- **WHAT YOU ARE ASKED TO DO**
Report back every line below that carries the word "robot".

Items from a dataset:
- Opening Delimiter -

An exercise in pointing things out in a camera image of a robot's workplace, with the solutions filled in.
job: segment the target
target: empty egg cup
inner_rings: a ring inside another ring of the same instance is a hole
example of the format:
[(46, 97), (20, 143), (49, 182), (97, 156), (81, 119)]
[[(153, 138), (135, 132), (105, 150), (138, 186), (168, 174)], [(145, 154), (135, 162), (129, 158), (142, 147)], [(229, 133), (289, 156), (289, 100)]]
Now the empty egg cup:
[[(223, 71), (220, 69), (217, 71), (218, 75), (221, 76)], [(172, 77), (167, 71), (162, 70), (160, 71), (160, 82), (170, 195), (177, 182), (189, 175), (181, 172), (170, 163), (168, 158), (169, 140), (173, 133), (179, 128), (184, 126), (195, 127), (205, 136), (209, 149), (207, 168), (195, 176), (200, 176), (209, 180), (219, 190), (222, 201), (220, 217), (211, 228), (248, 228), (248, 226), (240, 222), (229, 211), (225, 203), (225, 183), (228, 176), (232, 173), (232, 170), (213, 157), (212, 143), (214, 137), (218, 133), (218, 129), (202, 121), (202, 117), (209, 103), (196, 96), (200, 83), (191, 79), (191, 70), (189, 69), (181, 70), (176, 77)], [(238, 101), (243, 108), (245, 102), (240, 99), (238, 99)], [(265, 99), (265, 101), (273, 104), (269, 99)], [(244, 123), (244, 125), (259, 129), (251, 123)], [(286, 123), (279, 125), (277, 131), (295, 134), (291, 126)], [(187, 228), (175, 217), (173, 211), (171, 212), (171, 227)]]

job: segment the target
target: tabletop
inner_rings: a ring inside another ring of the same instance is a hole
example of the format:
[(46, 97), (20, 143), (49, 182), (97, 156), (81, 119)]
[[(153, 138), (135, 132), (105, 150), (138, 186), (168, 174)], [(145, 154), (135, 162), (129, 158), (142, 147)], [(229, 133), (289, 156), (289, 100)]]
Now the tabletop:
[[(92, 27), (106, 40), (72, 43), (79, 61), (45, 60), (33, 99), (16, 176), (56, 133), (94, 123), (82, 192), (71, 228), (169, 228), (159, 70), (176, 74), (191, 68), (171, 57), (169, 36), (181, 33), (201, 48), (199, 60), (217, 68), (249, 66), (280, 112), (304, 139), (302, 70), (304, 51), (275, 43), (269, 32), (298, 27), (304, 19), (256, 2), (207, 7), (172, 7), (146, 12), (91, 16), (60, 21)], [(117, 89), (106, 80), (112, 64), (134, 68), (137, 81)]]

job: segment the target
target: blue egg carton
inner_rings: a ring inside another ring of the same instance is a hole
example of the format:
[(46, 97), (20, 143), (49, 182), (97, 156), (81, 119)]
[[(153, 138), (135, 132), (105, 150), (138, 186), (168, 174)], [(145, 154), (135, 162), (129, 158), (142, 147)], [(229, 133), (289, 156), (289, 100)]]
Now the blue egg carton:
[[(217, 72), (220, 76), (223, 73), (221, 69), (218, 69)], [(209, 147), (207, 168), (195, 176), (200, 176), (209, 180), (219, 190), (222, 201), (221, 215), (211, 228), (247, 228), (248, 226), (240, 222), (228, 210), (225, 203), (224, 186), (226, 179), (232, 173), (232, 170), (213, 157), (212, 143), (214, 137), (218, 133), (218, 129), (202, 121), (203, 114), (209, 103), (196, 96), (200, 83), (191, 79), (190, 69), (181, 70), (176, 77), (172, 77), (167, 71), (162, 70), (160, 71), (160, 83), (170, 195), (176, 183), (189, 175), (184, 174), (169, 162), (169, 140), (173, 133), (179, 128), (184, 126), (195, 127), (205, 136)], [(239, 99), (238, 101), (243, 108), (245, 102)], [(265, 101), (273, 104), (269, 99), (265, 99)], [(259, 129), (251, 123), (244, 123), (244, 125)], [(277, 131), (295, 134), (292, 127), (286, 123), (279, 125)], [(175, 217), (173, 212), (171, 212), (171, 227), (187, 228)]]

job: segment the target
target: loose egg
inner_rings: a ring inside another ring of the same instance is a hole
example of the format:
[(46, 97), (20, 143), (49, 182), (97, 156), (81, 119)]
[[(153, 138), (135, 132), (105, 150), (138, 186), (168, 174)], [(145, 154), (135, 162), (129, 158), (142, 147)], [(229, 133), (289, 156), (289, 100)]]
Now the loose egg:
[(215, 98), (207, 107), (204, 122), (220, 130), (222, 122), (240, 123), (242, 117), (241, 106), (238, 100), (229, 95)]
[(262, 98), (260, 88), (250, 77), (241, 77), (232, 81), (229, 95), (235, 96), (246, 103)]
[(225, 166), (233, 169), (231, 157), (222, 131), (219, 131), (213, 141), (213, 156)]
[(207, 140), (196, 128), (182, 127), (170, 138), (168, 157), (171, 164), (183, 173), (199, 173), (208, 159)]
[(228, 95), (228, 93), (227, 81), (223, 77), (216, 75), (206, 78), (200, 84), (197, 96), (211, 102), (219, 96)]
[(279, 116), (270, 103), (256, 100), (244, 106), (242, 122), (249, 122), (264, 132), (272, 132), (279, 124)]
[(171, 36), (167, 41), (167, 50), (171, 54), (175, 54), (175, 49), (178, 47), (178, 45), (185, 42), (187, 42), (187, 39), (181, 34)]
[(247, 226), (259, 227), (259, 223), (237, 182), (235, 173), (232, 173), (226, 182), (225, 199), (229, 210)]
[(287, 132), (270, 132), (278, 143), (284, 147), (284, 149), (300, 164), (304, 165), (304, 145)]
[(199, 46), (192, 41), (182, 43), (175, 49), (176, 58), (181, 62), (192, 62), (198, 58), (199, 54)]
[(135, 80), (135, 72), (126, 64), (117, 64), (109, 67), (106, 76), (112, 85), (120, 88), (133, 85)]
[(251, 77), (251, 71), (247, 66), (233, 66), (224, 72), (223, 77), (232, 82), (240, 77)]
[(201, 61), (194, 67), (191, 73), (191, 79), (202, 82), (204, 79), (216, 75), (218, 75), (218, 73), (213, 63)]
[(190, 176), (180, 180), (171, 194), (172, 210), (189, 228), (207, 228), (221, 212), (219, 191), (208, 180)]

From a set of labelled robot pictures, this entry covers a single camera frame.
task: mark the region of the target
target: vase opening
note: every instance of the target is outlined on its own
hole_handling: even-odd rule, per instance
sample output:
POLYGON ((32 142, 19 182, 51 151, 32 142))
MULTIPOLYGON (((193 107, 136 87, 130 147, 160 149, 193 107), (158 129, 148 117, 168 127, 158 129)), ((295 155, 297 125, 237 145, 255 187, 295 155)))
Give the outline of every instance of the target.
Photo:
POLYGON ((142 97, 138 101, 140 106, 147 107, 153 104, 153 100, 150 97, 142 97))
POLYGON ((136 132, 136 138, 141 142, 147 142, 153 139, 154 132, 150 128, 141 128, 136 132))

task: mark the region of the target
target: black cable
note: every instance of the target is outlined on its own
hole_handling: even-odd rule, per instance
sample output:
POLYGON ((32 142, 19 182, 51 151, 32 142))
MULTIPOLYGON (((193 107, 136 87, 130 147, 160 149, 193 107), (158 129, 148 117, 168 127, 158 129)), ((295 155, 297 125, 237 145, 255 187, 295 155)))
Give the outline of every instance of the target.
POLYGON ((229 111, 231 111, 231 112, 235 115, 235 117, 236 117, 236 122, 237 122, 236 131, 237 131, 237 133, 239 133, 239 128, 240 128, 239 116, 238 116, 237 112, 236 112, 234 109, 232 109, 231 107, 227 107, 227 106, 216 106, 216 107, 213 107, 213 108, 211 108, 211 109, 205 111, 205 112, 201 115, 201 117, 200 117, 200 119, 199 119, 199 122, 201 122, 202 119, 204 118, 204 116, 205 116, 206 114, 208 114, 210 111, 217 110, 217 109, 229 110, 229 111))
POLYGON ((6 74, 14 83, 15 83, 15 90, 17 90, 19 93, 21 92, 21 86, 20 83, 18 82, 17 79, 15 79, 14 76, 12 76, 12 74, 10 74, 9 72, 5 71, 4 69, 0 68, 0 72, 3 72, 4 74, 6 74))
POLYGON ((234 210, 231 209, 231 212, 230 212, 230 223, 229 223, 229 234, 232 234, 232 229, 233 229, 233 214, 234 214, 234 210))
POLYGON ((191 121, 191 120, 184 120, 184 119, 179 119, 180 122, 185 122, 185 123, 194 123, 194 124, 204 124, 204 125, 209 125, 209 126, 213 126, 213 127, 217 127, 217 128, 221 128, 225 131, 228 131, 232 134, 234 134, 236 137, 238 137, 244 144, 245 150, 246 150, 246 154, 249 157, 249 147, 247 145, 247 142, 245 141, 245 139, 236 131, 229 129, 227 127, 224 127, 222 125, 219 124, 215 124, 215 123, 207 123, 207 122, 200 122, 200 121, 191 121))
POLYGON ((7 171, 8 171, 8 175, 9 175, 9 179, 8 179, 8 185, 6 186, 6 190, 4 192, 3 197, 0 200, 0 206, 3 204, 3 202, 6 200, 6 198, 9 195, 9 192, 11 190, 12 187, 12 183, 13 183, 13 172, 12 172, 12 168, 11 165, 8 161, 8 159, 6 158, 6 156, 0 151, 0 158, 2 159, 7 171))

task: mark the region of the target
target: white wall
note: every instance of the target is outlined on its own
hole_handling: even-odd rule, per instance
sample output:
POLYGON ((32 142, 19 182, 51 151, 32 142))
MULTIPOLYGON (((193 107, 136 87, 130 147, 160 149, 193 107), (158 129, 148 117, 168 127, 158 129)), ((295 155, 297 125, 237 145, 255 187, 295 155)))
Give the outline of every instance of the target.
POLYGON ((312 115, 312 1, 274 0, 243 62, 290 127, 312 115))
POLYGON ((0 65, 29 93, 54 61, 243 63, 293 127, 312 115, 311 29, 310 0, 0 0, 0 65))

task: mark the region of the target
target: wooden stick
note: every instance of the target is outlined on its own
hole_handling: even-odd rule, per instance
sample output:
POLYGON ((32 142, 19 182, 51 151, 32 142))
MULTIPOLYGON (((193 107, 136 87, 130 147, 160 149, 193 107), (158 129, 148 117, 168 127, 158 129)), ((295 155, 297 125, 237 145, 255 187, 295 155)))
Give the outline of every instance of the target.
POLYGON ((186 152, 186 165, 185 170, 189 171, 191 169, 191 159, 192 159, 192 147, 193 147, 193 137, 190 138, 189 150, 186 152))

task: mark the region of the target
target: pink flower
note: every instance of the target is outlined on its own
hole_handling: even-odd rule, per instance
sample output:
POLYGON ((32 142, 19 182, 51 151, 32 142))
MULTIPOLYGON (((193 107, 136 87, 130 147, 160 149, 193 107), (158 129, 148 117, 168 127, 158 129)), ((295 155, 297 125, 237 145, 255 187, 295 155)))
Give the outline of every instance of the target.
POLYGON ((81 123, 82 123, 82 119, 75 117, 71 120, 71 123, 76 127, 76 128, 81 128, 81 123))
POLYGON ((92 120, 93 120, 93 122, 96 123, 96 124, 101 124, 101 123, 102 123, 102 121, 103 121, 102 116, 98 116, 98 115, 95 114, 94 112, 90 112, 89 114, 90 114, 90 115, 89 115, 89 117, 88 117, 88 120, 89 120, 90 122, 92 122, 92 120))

- Closing Delimiter -

- **SOLUTION FOR THIS EXERCISE**
An exercise in pointing things out in a camera image of a robot's workplace, with the solutions filled in.
From a set of labelled robot pictures, this entry covers a single camera frame.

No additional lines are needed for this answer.